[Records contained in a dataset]
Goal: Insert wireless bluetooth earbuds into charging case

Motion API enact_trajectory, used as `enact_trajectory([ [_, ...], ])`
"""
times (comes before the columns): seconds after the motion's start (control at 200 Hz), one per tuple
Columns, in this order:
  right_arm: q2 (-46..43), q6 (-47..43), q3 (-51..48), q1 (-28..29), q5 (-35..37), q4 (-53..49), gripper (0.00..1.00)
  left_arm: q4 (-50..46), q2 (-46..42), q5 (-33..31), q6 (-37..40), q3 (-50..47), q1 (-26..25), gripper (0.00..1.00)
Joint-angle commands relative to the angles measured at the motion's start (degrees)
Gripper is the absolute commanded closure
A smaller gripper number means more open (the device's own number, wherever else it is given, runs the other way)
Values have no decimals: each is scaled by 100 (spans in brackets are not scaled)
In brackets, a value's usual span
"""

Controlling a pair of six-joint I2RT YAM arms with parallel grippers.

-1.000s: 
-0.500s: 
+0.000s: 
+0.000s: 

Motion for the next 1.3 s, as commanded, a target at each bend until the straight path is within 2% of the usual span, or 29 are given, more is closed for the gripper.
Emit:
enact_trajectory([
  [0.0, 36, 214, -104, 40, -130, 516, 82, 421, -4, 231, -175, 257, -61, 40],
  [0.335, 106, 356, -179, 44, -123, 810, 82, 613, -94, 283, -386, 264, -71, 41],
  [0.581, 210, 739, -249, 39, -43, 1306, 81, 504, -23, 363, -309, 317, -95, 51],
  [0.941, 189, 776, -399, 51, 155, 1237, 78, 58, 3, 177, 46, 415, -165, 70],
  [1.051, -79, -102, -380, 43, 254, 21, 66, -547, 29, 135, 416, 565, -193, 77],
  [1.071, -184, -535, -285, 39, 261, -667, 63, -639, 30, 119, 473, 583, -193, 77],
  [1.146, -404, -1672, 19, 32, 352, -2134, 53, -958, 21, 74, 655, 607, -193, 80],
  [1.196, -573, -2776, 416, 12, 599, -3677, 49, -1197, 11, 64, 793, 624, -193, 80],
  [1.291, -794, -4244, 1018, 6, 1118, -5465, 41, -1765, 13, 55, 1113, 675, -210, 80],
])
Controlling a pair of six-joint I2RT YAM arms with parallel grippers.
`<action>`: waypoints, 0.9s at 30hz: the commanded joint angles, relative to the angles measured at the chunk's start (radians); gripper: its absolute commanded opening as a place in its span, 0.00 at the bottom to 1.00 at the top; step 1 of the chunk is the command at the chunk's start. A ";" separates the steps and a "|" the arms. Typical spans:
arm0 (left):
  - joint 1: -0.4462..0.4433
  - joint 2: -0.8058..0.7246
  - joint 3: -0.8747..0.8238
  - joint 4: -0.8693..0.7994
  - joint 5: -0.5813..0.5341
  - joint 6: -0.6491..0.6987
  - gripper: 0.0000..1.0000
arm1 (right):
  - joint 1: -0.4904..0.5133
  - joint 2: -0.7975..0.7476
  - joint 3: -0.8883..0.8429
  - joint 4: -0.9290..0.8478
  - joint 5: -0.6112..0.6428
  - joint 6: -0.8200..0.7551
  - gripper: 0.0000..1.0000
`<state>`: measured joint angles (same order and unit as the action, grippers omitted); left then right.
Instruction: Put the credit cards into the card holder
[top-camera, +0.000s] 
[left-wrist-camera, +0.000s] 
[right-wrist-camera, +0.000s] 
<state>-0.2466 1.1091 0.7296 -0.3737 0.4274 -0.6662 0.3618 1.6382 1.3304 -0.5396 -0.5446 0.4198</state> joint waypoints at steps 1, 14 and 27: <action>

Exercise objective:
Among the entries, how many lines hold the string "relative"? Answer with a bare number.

Task output:
2